When Does a 401(k) Plan Need an Audit? 

When Does a 401(k) Plan Need an Audit? 

If your company offers a 401(k) plan, you may have heard the term “plan audit” and wonder whether it applies to your organization. For many businesses, this isn’t a straightforward answer and getting it wrong could lead to penalties, compliance headaches and scrutiny from the Department of Labor (DOL). 

Understanding when your 401(k) plan requires an independent audit is a critical part of benefits administration. Whether you manage the plan in-house or rely on a third-party administrator, knowing the rules can protect your organization and employees. 

The Basic Rule: The 100-Participant Threshold 

The DOL generally requires 401(k) plans that meet the definition of “large plan” to include an independent audit with their annual Form 5500 filing. Historically, the dividing line between small and large plans has been 100 participants. 

However, the details of how that count is performed have changed significantly in recent years and many plan sponsors are still operating under outdated assumptions. 

How the Counting Rules Changed in 2023 

Before 2023, the participant count for determining audit eligibility included all employees who were eligible to participate in the plan, even if they had never contributed and carried a $0 balance. That approach meant that small and mid-sized employers found themselves requiring audits despite having a relatively modest actual plan participation. 

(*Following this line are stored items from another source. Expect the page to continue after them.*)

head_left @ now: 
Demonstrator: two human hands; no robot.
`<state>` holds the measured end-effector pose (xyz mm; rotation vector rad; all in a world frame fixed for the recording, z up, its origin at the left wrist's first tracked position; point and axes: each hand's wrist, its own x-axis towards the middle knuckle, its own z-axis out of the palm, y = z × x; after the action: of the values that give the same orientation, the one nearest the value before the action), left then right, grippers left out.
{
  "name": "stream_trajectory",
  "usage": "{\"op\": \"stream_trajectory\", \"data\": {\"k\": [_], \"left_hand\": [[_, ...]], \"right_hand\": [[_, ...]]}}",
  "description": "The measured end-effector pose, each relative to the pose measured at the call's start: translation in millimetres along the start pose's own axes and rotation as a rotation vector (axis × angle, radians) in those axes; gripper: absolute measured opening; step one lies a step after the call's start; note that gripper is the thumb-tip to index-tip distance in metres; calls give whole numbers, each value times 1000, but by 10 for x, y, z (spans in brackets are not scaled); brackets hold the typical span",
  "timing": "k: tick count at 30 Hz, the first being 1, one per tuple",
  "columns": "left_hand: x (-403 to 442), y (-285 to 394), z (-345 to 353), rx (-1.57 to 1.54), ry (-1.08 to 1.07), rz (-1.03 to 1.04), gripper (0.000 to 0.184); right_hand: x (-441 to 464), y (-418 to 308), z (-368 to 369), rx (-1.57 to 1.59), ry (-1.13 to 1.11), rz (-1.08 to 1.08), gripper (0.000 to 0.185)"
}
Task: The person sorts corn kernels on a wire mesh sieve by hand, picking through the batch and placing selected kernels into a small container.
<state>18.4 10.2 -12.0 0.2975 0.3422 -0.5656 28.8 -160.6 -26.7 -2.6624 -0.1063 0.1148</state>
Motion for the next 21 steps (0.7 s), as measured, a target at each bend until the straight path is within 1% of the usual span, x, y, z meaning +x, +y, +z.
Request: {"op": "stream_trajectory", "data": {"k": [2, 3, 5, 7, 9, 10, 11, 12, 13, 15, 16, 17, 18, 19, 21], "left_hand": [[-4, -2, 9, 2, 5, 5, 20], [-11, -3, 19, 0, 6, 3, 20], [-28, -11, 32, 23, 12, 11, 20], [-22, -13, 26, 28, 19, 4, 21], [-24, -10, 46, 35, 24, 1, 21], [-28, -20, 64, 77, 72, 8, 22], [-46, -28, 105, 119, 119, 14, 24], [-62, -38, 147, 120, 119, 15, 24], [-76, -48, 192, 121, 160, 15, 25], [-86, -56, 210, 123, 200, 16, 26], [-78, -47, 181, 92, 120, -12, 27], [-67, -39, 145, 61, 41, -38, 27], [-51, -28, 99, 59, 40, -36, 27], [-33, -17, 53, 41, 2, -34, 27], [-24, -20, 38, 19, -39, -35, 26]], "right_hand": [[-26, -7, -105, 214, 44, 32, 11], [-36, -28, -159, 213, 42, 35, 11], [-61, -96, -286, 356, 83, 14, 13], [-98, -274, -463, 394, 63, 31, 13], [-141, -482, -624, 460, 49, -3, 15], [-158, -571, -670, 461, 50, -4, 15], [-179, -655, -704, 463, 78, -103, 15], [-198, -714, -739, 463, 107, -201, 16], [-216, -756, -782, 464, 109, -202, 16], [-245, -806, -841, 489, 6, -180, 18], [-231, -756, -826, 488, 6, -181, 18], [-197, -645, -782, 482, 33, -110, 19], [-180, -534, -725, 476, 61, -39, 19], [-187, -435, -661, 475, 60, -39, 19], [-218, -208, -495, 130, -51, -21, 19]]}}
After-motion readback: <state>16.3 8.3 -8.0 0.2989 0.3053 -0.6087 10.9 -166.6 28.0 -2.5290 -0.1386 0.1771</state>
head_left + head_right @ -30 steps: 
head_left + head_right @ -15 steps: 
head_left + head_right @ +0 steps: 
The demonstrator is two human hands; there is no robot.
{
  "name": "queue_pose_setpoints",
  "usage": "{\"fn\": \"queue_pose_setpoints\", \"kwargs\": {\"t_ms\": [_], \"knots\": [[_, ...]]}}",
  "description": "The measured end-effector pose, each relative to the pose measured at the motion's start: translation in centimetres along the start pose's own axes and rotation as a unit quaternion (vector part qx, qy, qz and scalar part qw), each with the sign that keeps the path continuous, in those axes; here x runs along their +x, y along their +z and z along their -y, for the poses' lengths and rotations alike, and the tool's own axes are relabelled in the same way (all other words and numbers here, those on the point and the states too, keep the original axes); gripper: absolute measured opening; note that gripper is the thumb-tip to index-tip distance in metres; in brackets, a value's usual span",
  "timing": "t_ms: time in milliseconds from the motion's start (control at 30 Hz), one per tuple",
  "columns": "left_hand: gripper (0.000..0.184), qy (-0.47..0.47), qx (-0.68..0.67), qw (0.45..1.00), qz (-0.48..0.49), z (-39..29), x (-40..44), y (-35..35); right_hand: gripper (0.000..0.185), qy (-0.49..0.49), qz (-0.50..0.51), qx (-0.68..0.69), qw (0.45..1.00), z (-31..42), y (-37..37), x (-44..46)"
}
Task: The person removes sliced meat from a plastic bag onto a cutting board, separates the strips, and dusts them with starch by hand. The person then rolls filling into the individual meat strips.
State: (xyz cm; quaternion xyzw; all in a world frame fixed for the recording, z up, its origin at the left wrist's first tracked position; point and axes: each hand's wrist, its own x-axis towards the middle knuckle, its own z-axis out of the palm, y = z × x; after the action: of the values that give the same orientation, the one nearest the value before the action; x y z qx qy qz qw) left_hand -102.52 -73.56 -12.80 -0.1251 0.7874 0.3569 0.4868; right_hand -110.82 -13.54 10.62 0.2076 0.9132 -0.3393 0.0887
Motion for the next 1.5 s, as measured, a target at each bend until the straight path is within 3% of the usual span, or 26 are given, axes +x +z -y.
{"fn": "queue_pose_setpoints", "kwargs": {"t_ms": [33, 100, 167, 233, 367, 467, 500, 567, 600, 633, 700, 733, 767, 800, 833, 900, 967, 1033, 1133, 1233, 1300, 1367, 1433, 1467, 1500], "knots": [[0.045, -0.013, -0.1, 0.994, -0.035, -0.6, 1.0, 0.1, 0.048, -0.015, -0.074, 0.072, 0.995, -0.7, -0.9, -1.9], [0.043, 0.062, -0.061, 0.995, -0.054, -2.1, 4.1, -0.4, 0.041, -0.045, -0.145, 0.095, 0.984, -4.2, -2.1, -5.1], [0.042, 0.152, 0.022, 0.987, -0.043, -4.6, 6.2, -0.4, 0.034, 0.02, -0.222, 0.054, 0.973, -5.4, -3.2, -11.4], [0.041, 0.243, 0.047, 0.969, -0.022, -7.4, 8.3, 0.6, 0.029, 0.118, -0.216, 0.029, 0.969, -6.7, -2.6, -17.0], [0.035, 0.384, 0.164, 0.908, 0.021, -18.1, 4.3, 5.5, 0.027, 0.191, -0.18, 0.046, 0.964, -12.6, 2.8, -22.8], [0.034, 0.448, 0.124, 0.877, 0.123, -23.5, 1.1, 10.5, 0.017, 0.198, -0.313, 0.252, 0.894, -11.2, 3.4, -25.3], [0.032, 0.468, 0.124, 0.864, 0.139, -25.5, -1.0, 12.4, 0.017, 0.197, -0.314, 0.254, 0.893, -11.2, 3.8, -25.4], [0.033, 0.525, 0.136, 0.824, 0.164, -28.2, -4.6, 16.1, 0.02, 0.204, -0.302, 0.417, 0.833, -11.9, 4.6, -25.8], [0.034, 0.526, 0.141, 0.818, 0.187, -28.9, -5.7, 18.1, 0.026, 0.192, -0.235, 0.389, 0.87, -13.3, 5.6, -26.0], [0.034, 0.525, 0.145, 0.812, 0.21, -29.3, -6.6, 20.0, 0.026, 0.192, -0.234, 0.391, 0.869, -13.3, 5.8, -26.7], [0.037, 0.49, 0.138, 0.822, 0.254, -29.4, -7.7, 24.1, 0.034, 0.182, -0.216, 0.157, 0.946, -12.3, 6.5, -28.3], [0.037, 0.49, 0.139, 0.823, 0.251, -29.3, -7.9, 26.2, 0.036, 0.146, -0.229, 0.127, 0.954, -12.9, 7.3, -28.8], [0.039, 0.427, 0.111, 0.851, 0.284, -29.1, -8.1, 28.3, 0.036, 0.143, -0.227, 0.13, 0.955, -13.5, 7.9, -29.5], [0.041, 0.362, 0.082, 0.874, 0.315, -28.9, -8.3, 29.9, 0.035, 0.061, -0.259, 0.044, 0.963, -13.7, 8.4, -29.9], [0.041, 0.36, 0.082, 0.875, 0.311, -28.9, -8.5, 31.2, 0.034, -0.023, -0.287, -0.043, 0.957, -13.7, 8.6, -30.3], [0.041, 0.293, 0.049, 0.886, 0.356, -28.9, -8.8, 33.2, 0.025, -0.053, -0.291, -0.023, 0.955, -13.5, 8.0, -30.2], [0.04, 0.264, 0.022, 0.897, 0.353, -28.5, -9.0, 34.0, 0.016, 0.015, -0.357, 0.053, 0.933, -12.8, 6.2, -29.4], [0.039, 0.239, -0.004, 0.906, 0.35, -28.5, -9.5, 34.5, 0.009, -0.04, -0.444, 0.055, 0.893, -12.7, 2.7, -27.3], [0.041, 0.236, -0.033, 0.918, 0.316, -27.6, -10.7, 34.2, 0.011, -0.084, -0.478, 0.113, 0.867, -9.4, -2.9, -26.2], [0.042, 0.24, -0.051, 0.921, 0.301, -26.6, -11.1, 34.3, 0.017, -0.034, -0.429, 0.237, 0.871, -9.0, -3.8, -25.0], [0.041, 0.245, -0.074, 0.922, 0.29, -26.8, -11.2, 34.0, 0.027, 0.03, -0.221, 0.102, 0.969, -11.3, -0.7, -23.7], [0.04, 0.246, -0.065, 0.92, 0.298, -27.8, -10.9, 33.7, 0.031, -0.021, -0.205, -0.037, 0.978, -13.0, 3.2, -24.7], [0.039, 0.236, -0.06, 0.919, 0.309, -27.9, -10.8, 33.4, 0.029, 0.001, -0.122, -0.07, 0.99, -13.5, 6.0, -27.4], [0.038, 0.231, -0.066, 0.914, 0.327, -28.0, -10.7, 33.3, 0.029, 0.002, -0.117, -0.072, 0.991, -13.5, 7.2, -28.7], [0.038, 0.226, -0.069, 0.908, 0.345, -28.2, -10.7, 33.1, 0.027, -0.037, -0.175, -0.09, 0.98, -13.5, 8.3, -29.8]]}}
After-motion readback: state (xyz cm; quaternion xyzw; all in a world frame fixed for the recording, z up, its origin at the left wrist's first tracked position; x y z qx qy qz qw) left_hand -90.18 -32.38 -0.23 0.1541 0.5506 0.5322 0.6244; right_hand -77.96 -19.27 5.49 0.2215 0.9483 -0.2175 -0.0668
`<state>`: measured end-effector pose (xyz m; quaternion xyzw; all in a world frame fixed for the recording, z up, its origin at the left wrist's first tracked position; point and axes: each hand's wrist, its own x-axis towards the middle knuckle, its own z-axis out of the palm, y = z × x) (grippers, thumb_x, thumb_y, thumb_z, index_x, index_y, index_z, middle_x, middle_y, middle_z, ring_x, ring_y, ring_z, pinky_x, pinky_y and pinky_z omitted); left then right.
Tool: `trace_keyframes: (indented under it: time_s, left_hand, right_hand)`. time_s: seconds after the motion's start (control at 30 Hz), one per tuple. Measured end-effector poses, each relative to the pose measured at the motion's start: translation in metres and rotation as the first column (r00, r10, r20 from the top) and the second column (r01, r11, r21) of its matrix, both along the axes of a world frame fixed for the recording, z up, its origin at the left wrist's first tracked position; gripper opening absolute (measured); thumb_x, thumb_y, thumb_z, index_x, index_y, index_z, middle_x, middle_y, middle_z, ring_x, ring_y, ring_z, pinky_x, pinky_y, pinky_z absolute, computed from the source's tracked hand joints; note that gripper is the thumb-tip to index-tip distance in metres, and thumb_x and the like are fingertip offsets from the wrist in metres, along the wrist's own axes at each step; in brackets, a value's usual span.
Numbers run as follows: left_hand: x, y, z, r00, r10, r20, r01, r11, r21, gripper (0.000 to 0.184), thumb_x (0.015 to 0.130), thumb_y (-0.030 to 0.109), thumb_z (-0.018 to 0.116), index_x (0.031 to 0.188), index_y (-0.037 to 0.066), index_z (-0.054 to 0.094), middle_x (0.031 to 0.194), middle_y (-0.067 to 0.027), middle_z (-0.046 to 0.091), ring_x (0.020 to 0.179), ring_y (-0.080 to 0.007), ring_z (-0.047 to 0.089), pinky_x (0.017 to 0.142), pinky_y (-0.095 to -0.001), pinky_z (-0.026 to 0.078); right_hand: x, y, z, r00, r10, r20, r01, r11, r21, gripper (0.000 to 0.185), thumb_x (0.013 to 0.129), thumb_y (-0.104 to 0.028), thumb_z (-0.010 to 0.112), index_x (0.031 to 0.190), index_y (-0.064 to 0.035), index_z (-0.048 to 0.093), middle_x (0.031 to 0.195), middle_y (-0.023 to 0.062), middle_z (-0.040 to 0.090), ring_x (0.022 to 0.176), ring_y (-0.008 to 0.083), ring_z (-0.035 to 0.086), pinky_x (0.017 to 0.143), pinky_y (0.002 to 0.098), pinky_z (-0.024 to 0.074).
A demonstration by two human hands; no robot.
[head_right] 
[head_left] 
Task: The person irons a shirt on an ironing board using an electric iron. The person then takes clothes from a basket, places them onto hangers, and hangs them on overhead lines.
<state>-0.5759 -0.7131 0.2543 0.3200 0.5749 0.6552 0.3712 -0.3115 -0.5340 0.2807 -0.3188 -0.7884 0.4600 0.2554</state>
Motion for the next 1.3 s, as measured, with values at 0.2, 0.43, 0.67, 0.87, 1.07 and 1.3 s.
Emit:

The SECURE 2.0 Act brought important changes to Form 5500 reporting, including significant updates to how participants are counted. Starting with the 2023 plan year, plans count only participants who actually have an account balance. Employees who are eligible for company-sponsored plans but never enrolled are no longer counted. 

The practical implication of this has been considerable, with the DOL estimating that the rule change removed the audit requirement for tens of thousands of smaller plans that had previously been under the old method. If your organization was near or just above the 100-participant threshold under the old counting method, it’s worth revisiting your count under the new rules. 

Who Counts and Who Doesn’t 

Under the current rules, the following individuals should be included in your participant count: 

  • Active employees who have any account balance in the plan. 
  • Terminated employees who still have a balance in the plan. 
  • Beneficiaries or alternate payees under a qualified domestic relations order (QDRO) who are receiving benefits. 

Individuals who should be excluded: 

  • Employees who are eligible but have never contributed and have a $0 balance. 
  • Terminated employees with no remaining account balance. 

An important note is that the participant count is taken as of the first day of the prior year plan, not the current year. For a calendar-year plan, a 2026 Form 5500 uses the participant count as of January 1, 2025. This lag can cause issues if a workforce has shifted significantly over the last 12 months. 

The 80-120 Rule: A Buffer Zone for Growing Plans 

For plans near the 100-participant threshold, a special provision known as the 80-120 rule provides some flexibility. Under this rule, a plan that filed as a small plan in the prior year may continue to file as a small plan in the current year, even if their participant count has grown, as long as the participant count as of the first day of the prior year plan remains below 121 participants. 

What Happens During a 401(k) Audit? 

If your plan qualifies as a large plan, your Form 5500 must include an opinion from an independent qualified public accountant (IQPA). An auditor examines the plan’s financial statements, internal controls and compliance with ERISA requirements. 

Common areas to review as part of an audit include: 

  • Accuracy and timelines of participant contributions and employer matches. 
  • Application of plan eligibility and vesting rules. 
  • Completion and accuracy of participant account records. 
  • Compliance with plan document provisions. 

Audits should not be seen as a penalty, but a compliance mechanism designed to protect plan participants and ensure the integrity of retirement assets. Failing to obtain a required audit when one is due or submitting an inaccurate audit can result in DOL enforcement activity and civil penalties. 

Why This Matters for Outsourced HR 

For organizations that rely on an outsourced HR team, the question of 401(k) audit eligibility is the type of compliance detail that can be easily overlooked without oversight. Plan administration touches payroll data, employee records and benefits systems simultaneously, so staying current on regulatory changes requires ongoing expertise rather than simply a one-time investment. 

An experienced HR and audit partner brings the knowledge needed to track these thresholds year over year, while also being able to flag changes in headcount that could impact your audit status. This means that they can communicate with your plan administrator long before your Form 5500 is due. This kind of proactive oversight helps you avoid compliance surprises and ensures your plan is structured and administered in a way that holds up to scrutiny.